Vous surveillez vos plants depuis des semaines : petites fleurs jaunes, fruits verts qui grossissent, promesse de belles salades d’été. Puis, un matin, stupeur : plusieurs tomates présentent des fentes, certaines ouvertes, d’autres comme ceinturées d’un anneau clair autour du pédoncule. La question arrive aussitôt : maladie, insectes, erreur de débutant ? Le spectacle est impressionnant, et on a vite peur de voir toute la récolte gâchée.

Ce scénario est très courant au potager, surtout après un mois de juillet alternant sécheresse et orages violents. Beaucoup de jardiniers pensent alors à un champignon ou à un parasite, et arrachent parfois des pieds entiers. En réalité, ces tomates qui éclatent ne sont pas touchées par une épidémie mystérieuse. Le responsable se cache dans la façon dont le fruit mûrit et réagit à l’eau, au moment précis où il devient rouge.

Pourquoi les tomates se fendent en mûrissant : ce qui se passe dans le fruit

Le phénomène qui explique pourquoi les tomates se fendent en mûrissant tient à un simple déséquilibre d’eau. Quand une plante reçoit une quantité d’eau très variable, par exemple une forte pluie après plusieurs jours de sol sec ou un arrosage oublié puis brutal, l’intérieur du fruit se gorge d’eau et grossit vite. La peau, elle, ne suit plus : elle se tend au maximum puis craque, en longues fissures verticales ou en cercles autour du pédoncule.
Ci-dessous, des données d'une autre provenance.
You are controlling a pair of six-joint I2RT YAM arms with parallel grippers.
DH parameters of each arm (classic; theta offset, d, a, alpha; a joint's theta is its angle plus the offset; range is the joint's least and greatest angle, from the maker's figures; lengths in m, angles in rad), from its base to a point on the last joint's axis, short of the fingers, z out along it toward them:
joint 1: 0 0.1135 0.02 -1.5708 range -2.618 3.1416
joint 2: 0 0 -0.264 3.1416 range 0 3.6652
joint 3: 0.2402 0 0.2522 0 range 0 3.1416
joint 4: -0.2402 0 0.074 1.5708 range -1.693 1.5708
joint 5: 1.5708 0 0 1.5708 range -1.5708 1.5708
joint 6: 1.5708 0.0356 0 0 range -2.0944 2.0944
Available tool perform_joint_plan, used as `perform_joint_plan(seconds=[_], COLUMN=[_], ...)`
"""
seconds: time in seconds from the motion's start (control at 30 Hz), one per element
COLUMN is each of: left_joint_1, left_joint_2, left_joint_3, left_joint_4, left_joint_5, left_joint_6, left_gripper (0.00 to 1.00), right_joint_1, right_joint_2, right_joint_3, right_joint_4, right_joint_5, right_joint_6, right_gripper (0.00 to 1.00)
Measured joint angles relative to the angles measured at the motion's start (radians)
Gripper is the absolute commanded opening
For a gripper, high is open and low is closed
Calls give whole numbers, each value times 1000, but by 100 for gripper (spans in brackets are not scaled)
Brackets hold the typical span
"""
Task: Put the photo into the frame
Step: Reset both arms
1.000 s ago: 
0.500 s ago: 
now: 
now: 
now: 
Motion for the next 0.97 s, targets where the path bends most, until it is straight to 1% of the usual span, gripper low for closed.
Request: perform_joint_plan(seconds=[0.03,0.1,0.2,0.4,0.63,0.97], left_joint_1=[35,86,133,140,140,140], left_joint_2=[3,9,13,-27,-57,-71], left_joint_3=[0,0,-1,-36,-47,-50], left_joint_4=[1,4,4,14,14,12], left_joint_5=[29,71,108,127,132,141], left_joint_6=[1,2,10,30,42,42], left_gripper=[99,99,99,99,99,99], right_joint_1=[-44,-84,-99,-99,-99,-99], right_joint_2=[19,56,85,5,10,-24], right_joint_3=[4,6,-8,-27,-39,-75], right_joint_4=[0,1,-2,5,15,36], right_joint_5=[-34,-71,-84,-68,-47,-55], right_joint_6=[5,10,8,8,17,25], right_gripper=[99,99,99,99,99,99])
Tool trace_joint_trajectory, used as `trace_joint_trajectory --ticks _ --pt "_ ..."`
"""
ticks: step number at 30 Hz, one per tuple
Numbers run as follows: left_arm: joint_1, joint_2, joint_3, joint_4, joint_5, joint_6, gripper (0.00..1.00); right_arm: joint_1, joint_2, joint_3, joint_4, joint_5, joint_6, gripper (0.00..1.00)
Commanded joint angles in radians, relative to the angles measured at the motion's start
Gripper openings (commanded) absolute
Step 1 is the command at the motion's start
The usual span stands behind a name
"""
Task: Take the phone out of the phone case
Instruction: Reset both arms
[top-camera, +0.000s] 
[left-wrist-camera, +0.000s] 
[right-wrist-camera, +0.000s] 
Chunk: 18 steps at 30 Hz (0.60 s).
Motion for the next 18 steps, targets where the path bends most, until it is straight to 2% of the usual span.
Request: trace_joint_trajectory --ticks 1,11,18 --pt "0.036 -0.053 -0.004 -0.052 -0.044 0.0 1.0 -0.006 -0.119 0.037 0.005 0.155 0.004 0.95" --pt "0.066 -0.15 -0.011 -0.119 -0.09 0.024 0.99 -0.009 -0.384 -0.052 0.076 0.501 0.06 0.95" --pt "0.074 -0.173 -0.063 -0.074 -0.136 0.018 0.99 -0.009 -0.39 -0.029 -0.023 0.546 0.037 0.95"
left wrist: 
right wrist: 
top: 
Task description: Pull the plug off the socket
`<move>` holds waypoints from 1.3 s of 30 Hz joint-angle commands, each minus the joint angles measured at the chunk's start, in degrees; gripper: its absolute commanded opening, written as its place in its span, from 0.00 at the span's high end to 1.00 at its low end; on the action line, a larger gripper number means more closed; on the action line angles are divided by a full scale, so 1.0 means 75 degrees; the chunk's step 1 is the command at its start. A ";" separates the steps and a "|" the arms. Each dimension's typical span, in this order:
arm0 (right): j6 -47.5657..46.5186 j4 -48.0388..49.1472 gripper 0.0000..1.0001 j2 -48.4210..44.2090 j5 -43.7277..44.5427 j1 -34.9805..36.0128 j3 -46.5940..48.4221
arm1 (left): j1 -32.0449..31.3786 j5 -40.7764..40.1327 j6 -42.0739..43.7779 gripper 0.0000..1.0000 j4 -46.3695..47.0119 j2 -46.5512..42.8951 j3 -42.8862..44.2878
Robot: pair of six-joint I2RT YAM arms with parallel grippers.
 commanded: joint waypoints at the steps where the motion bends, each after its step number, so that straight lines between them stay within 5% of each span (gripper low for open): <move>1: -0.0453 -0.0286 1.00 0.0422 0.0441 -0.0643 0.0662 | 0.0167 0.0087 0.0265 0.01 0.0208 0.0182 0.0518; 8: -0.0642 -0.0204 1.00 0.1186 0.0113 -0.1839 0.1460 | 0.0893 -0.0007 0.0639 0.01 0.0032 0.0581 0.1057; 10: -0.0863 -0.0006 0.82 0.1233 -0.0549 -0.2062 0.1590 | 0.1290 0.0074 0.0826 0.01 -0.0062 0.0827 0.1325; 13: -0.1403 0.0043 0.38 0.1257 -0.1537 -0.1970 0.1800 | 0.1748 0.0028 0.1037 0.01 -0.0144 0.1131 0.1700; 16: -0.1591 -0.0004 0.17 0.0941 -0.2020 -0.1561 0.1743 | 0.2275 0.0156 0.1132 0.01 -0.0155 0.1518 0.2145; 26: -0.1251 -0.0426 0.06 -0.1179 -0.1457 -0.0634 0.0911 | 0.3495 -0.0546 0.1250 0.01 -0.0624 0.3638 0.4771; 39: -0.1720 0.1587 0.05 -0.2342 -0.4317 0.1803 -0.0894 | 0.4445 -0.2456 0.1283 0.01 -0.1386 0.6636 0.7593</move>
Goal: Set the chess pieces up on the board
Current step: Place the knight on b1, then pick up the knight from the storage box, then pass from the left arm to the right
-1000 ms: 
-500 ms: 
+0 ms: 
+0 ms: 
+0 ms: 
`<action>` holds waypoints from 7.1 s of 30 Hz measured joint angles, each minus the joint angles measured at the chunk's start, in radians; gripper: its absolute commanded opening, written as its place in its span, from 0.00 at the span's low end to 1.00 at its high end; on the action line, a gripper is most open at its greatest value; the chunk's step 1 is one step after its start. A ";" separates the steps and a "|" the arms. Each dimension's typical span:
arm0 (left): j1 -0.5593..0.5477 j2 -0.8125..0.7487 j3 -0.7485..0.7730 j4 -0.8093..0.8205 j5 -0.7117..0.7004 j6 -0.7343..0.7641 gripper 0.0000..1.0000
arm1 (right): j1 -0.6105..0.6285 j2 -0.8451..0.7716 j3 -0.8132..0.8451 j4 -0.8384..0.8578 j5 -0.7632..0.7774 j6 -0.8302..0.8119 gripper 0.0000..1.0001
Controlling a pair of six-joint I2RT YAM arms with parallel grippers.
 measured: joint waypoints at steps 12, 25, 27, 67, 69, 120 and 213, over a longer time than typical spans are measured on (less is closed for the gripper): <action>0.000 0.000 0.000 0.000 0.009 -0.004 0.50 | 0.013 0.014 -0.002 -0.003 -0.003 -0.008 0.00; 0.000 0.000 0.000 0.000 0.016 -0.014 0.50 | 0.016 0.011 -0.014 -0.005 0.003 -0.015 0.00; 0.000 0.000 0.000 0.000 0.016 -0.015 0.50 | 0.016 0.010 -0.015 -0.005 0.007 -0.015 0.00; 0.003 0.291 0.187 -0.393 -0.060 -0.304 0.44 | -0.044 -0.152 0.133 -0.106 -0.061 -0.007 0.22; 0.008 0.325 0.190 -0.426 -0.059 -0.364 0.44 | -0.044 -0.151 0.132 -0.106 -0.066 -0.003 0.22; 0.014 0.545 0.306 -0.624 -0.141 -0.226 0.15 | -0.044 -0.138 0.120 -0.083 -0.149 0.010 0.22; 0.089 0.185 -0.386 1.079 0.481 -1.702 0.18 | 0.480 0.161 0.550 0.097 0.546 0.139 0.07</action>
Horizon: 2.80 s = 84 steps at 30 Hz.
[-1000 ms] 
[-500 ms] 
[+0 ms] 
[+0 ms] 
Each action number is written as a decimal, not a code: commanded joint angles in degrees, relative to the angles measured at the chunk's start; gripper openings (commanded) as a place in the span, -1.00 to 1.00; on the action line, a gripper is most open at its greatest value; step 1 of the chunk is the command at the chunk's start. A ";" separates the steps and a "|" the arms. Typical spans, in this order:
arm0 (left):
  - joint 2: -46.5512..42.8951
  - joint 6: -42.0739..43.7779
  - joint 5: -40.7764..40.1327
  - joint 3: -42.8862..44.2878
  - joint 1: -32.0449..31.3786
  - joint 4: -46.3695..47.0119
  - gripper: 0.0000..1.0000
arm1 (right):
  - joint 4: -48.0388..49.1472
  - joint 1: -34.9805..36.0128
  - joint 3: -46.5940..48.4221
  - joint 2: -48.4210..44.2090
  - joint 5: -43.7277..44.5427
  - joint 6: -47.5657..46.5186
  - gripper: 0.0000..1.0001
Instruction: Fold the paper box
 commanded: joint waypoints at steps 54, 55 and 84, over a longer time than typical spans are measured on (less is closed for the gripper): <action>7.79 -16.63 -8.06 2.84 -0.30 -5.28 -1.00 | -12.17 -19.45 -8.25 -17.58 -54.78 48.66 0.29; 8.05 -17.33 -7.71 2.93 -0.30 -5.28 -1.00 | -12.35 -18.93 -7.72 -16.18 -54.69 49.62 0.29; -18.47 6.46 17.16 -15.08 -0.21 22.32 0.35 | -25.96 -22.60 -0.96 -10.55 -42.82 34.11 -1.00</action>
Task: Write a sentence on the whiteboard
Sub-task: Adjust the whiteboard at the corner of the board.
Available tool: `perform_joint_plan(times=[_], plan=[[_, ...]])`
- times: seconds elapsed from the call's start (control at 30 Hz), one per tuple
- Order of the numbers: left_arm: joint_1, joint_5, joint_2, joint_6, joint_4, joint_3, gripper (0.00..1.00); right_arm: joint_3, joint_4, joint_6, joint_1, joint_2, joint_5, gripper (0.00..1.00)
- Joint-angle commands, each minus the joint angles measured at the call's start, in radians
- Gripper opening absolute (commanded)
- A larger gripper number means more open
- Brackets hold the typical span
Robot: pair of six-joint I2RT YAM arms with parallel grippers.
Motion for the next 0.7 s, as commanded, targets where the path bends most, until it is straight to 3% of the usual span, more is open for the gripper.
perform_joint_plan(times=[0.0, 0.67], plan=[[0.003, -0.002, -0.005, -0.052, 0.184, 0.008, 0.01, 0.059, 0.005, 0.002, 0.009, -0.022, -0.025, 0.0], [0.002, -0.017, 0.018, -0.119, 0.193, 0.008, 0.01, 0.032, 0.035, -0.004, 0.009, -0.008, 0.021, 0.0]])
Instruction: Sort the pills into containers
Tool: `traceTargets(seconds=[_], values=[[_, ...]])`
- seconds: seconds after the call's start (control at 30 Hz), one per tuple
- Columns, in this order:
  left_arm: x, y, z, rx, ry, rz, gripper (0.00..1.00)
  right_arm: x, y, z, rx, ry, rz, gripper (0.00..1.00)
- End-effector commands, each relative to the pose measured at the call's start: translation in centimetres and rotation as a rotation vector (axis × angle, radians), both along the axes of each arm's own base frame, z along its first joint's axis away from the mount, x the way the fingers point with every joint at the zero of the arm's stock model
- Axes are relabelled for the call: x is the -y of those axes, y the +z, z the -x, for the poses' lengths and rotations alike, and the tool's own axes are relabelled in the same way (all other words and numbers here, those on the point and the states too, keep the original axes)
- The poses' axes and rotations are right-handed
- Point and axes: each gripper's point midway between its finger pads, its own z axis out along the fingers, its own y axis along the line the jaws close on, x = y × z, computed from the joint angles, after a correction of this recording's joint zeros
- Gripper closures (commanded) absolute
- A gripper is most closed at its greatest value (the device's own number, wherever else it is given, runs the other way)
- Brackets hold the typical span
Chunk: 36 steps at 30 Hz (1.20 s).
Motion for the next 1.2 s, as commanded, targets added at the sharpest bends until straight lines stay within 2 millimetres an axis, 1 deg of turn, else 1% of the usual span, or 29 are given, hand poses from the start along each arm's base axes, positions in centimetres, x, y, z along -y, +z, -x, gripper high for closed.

Cette réaction apparaît surtout quand la tomate approche de la maturité. À ce stade dit de rupture, dès que le fruit commence à rosir, sa peau devient moins élastique alors que la chair continue de s’alourdir en eau et en sucres. Un apport soudain d’eau de pluie ou d’arrosage crée une véritable surpression interne. Par temps très chaud, au‑delà de 30 °C, avec un air humide, cette pression augmente encore et les fentes se multiplient.

Comment éviter que vos tomates se fendent : gestes simples au potager

Pour limiter ces éclatements, la base reste un arrosage régulier. Les tomates ont besoin d’environ un pouce d’eau, soit près de 2,5 centimètres, par semaine en été, pluie comprise. Mieux vaut fractionner cette quantité tous les deux ou trois jours plutôt que d’inonder les pieds après une longue période sèche. Un tuyau de goutte‑à‑goutte ou un tuyau de trempage qui arrose directement au pied aide à maintenir une humidité du sol beaucoup plus stable.

Autre allié précieux, le paillis. Une couche de paille, de copeaux de bois, d’écorces, d’aiguilles de pin ou même de plastique limite l’évaporation et évite les variations brutales d’humidité autour des racines. Côté engrais, la tomate est gourmande, mais un excès d’azote la fait pousser trop vite et fragilise la peau. Un dernier levier consiste à récolter tôt, dès que le fruit rosit, puis à le laisser finir de mûrir à température ambiante, entre 21 et 24 °C.

Tomates fendues : peut-on les manger et comment les utiliser ?

La bonne nouvelle, c’est que la plupart des tomates fendues restent consommables. Il faut surtout observer la taille et la profondeur de la fente. Une fissure profonde qui part du pédoncule ouvre la porte aux insectes, aux bactéries et aux champignons. Dans ce cas, mieux vaut écarter le fruit ou le consommer très rapidement après avoir retiré la zone abîmée.

Quand la fente reste superficielle, souvent horizontale et déjà partiellement cicatrisée, la tomate se prête bien aux préparations cuites. Il suffit de trancher autour de la partie abîmée et d’utiliser le reste en sauce, en coulis, en soupe ou en plat mijoté. Leur aspect n’est plus un problème, et leur goût, lui, reste bien présent.